Le résultat de ces changements est les millions de voix remportées par Sanders aux primaires, ainsi que les victoires des candidats socialistes aux élections au Congrès. Ainsi, le 3 novembre, Jamaal Bowman et Corey Bush ont été élus à la Chambre des représentants, et Rashida Tlaib et Alexandria Ocasio-Cortez ont confirmé leurs mandats.

Mais même ce tournant sans précédent pourrait être suivi de changements encore plus rapides. La crise que traverse le pays menace d’éclipser la Grande Dépression. Par rapport au début de l’année, le nombre d’emplois a diminué de 11 millions, 700 à 900 000 demandes initiales d’allocations de chômage sont enregistrées chaque semaine. La proportion de familles menacées de malnutrition est passée de 13 à 30 %, dont la moitié admettent de graves difficultés financières. Le nombre de citoyens privés de tout type d’assurance médicale est passé de 27 à 40 millions. Plus de 8 millions de familles risquent d’être expulsées en raison de l’incapacité de payer leurs dettes.

L’État a prouvé son essence de classe en accordant la part du lion de l’aide aux institutions financières et en augmentant leurs bénéfices de 82% au cours du seul premier semestre de l’année. La richesse combinée des milliardaires a augmenté d’un tiers, soit 931 milliards de dollars, ce qui a encore aggravé le problème des inégalités.

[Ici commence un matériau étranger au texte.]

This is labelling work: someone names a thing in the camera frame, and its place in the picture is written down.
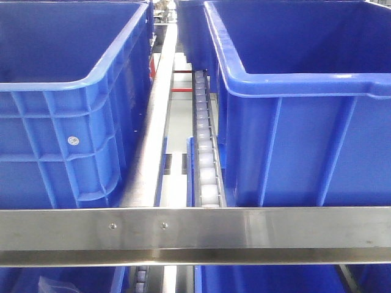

Au cours des 20 dernières années, les revenus des 40% des ménages les plus pauvres ont baissé de 45%, tandis que les 10% les plus riches ont gagné 33%. Le revenu des 30 000 citoyens les plus riches était égal au revenu total des 150 millions les plus pauvres, et l’écart de capital accumulé est encore plus grand.

C’est compréhensible, étant donné que grâce aux baisses d’impôts et à toutes sortes d’échappatoires, le milliardaire américain donne à l’État 23% en moyenne – moins que les pauvres! Les 10% les plus riches détiennent 88% des actions, dont 53% sont détenues par les 1% les plus riches.

Cela nécessite un changement de tactique des forces de gauche avec le refus de choisir “entre deux maux”. «Le rêve américain d’un capitalisme qui apporte liberté et prospérité a toujours été un mensonge pour des dizaines de millions de travailleurs», note l’une des publications socialistes aux États-Unis. «Mais au cours des dernières décennies, ce”rêve”s’est transformé en cauchemar … Quand le choix est entre un politicien capitaliste et un autre, la défaite vient en acceptant ce choix limité. L’espoir est en dehors des deux partis, dans la lutte pour un véritable changement. » Une telle lutte ne peut être menée que par un parti ouvrier de masse dont la création est urgente.